Stored dataset items:
* * *
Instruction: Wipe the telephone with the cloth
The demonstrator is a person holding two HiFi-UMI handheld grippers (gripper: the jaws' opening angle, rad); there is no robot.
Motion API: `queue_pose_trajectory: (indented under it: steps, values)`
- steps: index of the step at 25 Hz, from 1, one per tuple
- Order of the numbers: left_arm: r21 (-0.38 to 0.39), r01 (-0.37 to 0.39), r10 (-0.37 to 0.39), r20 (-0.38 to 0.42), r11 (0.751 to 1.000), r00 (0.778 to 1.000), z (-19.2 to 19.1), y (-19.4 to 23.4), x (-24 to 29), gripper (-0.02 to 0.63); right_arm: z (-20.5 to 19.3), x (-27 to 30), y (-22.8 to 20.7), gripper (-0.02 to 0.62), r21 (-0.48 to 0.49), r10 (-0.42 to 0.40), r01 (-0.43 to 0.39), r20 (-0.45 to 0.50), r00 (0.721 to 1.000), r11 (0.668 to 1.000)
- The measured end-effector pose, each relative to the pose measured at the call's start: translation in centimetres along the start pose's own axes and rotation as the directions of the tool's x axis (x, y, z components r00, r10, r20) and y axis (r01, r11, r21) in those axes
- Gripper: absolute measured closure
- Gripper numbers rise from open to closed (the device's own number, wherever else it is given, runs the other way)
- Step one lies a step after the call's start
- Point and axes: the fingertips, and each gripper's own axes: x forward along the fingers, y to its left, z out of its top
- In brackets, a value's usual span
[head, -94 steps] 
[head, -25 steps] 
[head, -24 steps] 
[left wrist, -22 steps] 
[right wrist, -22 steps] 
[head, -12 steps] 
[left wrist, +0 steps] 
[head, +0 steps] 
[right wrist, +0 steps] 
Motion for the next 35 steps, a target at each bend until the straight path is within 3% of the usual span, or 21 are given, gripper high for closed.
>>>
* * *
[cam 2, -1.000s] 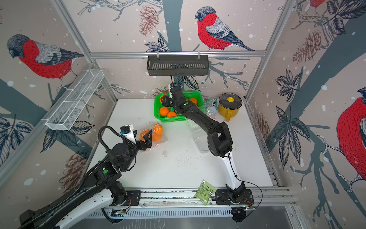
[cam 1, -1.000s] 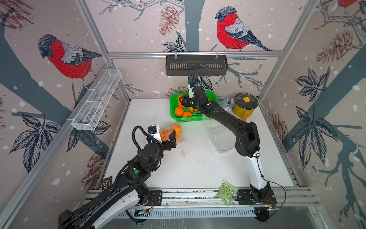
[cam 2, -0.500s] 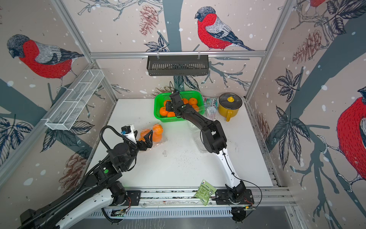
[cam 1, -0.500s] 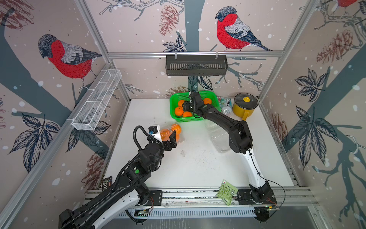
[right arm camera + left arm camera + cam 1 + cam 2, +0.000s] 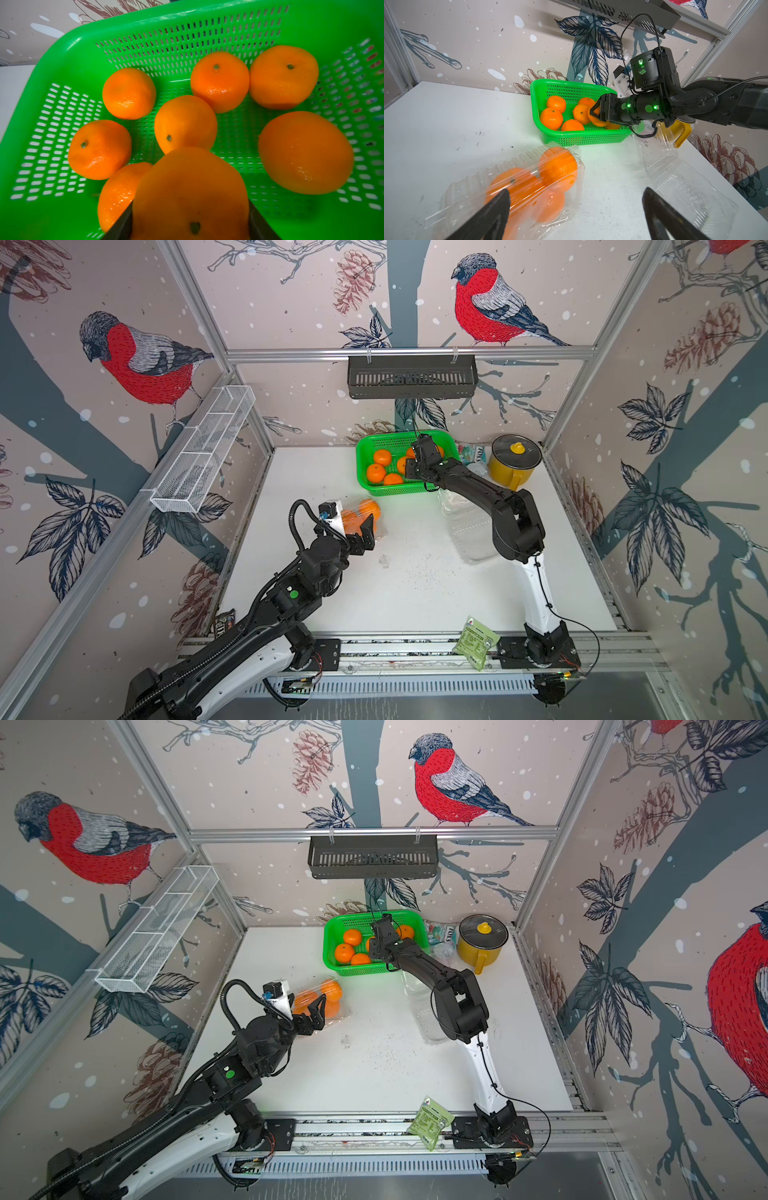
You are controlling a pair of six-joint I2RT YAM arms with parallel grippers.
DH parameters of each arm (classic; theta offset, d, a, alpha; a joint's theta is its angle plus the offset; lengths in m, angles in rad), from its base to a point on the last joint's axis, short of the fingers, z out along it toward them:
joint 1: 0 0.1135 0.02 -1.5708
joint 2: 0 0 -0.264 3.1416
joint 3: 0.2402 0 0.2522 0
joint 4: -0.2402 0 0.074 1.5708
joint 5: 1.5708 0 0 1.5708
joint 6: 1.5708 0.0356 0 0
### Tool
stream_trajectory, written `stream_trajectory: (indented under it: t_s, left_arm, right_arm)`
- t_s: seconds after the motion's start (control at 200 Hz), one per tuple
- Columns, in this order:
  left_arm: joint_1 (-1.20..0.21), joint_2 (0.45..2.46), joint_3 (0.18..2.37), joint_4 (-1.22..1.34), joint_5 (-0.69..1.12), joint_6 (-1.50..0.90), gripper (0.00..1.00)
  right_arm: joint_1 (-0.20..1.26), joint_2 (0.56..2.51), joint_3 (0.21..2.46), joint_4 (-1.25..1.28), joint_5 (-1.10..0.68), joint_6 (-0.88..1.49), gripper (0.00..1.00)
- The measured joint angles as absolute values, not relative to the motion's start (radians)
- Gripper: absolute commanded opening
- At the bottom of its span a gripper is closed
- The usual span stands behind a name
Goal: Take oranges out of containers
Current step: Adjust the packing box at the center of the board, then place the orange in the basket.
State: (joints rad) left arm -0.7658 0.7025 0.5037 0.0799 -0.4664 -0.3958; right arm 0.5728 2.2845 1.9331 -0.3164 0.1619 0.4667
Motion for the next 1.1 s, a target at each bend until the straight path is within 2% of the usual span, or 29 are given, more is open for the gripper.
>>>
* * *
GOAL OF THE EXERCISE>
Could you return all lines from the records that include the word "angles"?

RESULT FOR THIS EXERCISE>
DH parameters of each arm (classic; theta offset, d, a, alpha; a joint's theta is its angle plus the offset; lengths in m, angles in rad), from its base to a point on the last joint's axis, short of the fingers, z out along it toward them:
- The measured joint angles as absolute values, not relative to the motion's start (radians)

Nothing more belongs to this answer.